Instituição financeira firma parceria com empresa especializada e prepara testes em larga escala para transformar a sua gestão de tesouraria digital
O Bradesco iniciou o desenvolvimento de uma robusta infraestrutura voltada para a custódia institucional de ativos digitais e a emissão de stablecoins. O banco estruturou novos projetos de gestão de tesouraria integrados a criptomoedas e prepara rodadas de testes em larga escala para a validação corporativa dessa tecnologia. As informações foram divulgadas no primeiro dia do evento Merge São Paulo 2026 e detalhadas na reportagem original do jornal Valor Econômico.
Courtnay Guimarães, chefe da divisão de ativos digitais da instituição financeira, detalhou a contratação de especialistas no mercado de blockchain para viabilizar a arquitetura principal do projeto.
“Estamos construindo uma grande infraestrutura de custódia institucional e contratamos a [empresa de infraestrutura blockchain] Fireblocks. Queremos ser líderes em stablecoins e esperamos mais clareza sobre isso.”

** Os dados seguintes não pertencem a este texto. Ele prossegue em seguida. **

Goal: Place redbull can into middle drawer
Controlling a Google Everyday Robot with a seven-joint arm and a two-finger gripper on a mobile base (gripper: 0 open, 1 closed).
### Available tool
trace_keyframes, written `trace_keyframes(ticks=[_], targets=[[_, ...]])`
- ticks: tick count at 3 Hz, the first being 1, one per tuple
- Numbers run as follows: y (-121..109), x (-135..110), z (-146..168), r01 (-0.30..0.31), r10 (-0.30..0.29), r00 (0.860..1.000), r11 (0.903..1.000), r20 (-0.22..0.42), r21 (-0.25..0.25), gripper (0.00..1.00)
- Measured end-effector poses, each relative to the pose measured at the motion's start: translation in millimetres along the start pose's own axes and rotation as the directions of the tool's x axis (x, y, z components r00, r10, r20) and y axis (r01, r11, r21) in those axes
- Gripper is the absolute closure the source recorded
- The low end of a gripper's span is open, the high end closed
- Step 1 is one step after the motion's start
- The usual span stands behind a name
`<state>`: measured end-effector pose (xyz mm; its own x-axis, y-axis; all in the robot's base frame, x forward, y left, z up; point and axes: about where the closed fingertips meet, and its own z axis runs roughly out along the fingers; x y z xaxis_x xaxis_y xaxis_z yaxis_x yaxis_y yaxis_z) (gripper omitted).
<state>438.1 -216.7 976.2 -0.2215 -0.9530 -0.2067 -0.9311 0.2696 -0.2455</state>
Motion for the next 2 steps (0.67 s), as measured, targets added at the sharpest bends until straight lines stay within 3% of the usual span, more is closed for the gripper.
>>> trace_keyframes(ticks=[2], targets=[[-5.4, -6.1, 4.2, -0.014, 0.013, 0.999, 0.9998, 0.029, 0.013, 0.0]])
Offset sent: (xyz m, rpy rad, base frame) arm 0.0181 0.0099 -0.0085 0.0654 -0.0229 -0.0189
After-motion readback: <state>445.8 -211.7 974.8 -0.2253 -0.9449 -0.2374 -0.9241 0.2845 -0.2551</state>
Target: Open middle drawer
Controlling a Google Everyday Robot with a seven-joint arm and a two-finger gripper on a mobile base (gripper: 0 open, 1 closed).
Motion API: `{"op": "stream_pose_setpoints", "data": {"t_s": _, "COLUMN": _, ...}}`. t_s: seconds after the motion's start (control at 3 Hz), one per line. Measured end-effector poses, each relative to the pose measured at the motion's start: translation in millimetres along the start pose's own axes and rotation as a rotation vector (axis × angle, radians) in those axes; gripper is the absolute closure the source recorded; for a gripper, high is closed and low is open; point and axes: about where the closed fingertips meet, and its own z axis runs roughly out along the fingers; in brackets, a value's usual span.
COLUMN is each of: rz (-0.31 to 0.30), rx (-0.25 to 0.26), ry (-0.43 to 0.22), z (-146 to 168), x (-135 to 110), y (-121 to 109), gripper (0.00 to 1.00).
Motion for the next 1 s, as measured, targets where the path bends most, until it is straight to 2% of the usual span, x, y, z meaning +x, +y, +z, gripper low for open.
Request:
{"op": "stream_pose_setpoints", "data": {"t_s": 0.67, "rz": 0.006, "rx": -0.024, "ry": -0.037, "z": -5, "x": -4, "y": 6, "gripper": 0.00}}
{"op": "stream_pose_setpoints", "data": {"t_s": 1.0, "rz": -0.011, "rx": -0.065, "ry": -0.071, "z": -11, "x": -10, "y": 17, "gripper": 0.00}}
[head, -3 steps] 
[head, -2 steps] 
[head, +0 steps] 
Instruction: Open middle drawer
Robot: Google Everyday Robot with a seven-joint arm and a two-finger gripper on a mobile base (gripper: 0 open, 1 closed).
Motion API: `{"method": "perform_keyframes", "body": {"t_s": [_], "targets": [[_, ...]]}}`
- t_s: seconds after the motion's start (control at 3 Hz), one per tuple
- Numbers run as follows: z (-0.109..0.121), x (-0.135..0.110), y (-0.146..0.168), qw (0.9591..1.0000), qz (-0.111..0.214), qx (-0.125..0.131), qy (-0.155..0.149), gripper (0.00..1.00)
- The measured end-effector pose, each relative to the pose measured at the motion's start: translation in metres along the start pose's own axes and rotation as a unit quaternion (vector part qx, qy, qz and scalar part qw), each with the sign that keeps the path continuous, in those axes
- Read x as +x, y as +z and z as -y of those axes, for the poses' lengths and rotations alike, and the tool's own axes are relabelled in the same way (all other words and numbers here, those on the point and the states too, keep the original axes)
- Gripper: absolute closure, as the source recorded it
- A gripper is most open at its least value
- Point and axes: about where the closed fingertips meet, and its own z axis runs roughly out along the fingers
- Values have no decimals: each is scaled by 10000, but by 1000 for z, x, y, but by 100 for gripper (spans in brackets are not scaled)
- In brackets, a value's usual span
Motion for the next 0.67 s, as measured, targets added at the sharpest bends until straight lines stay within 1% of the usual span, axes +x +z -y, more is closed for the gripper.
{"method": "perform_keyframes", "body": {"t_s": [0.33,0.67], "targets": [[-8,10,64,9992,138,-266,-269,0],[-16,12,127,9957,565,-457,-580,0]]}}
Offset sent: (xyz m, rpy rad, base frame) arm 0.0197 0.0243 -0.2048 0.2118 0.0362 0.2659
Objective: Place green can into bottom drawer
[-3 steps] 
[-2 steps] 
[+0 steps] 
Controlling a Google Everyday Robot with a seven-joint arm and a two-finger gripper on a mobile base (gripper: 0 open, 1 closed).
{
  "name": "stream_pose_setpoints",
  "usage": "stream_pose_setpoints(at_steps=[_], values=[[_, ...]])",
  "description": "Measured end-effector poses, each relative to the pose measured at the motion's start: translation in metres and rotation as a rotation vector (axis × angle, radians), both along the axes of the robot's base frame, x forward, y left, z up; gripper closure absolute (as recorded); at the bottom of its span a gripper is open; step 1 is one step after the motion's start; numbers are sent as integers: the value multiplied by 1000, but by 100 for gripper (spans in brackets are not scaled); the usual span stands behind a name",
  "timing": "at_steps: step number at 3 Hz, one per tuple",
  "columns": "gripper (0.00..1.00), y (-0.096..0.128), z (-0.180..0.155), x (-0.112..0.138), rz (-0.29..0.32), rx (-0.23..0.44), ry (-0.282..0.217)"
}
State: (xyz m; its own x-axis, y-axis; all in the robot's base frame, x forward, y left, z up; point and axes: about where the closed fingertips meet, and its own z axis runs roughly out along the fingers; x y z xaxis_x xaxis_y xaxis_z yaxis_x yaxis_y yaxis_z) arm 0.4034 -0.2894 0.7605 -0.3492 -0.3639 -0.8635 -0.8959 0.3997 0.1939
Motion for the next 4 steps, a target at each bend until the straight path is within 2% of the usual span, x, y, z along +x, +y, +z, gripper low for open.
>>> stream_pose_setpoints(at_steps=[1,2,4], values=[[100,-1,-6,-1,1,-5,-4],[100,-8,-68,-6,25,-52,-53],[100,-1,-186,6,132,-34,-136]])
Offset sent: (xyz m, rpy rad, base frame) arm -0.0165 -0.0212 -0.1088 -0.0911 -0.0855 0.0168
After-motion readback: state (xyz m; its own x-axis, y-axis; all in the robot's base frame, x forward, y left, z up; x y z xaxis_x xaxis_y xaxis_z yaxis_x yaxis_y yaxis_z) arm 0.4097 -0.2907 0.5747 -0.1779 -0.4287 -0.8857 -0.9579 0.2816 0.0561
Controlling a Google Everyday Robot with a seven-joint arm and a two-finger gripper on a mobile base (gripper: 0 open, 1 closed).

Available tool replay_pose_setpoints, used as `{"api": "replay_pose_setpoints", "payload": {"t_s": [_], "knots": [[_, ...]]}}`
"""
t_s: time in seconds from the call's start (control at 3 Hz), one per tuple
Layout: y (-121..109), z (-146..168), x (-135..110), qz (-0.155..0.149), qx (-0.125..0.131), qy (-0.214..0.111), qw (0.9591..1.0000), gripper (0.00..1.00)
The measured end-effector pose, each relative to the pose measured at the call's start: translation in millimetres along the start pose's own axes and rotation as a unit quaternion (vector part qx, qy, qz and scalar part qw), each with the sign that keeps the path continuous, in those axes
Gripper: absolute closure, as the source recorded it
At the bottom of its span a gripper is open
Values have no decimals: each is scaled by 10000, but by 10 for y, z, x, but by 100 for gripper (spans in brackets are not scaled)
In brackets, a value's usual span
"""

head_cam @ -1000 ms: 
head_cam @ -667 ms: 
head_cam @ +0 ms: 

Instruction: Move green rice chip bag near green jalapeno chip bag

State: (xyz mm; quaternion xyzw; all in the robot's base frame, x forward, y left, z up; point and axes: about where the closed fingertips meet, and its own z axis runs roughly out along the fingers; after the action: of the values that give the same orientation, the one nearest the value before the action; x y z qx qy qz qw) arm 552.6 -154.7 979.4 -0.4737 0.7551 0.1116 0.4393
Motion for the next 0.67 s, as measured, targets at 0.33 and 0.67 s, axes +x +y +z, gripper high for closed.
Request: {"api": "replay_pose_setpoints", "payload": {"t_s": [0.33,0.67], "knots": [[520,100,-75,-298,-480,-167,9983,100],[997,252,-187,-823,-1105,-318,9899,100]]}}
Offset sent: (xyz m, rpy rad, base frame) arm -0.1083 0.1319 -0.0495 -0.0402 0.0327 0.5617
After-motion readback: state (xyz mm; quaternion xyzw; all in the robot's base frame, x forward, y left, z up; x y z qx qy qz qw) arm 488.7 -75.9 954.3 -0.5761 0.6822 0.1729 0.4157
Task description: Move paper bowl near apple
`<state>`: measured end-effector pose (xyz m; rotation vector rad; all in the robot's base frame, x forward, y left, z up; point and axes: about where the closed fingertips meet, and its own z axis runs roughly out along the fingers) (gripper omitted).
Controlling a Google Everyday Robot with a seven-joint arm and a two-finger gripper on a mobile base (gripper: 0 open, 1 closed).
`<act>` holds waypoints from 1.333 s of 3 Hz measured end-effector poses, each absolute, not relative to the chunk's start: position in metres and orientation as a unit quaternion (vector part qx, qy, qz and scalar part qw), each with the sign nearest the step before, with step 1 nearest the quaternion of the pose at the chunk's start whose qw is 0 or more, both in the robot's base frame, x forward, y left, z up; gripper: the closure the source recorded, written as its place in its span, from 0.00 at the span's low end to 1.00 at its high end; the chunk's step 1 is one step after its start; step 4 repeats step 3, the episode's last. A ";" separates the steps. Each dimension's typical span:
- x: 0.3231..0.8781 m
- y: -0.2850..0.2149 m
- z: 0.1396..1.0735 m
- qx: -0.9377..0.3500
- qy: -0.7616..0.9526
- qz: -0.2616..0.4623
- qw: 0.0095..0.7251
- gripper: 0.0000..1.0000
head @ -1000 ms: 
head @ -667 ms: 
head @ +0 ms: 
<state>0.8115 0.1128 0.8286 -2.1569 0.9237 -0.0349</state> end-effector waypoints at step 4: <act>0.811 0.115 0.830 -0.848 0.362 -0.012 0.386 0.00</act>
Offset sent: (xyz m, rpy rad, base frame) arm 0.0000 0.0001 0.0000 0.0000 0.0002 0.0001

Impacto nos serviços bancários e eficiência do mercado
A decisão de aportar recursos nesse segmento ocorreu pela identificação de oportunidades de eficiência operacional ainda não exploradas pelo setor tradicional. A aplicação das inovações financeiras entrará na prateleira de ofertas do banco em breve.

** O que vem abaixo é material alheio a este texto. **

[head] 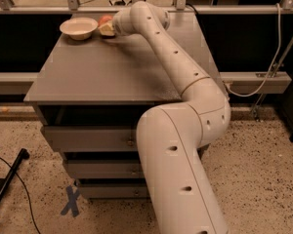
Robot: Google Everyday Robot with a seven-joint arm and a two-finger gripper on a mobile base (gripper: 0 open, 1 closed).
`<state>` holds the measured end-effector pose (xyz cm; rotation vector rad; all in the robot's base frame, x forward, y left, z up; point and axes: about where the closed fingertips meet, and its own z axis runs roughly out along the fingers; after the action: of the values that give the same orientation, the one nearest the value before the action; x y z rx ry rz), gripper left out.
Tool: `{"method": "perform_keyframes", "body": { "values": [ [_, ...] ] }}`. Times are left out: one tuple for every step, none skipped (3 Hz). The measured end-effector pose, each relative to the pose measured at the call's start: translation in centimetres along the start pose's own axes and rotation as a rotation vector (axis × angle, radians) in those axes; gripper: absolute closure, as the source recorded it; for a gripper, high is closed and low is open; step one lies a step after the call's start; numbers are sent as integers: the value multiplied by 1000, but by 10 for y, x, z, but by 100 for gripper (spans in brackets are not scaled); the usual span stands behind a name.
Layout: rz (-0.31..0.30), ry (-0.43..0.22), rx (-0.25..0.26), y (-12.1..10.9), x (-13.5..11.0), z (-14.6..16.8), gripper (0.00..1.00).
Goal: Place apple into paper bowl
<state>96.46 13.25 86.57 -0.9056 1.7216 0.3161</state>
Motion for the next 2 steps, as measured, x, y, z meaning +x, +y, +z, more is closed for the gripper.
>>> {"method": "perform_keyframes", "body": {
  "values": [
    [-7,-38,7,-2,-18,-6,100],
    [-12,-70,4,-1,-32,-10,100]
  ]
}}
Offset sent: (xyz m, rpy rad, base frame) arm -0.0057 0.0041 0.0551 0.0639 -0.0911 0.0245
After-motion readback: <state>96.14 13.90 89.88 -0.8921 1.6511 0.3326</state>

“Esses movimentos devem começar a afetar produtos e serviços nos próximos dois anos.”
A organização estrutural e regulatória desses novos modelos conta com o suporte de entidades representativas. O representante da instituição financeira pontuou o papel da Associação Brasileira das Entidades dos Mercados Financeiro e de Capitais (Anbima) na criação de padrões para os produtos cripto no país.
“No fim, o avanço do setor dependerá de uma construção colaborativa entre instituições, reguladores e entidades de mercado, criando as bases para um ecossistema mais eficiente, seguro e competitivo no Brasil.”
Desafios da internacionalização das finanças digitais
O surgimento de formatos de negócio baseados em criptoativos aponta para uma descentralização inevitável no sistema bancário. A tendência demonstra que as grandes operações deixarão de ser locais para atuar em uma rede global e conectada.
O executivo enxerga obstáculos sérios para o futuro das instituições tradicionais diante da quebra repentina de fronteiras comerciais.
“Isso terá graves consequências, pois ainda não sabemos como ser globais.”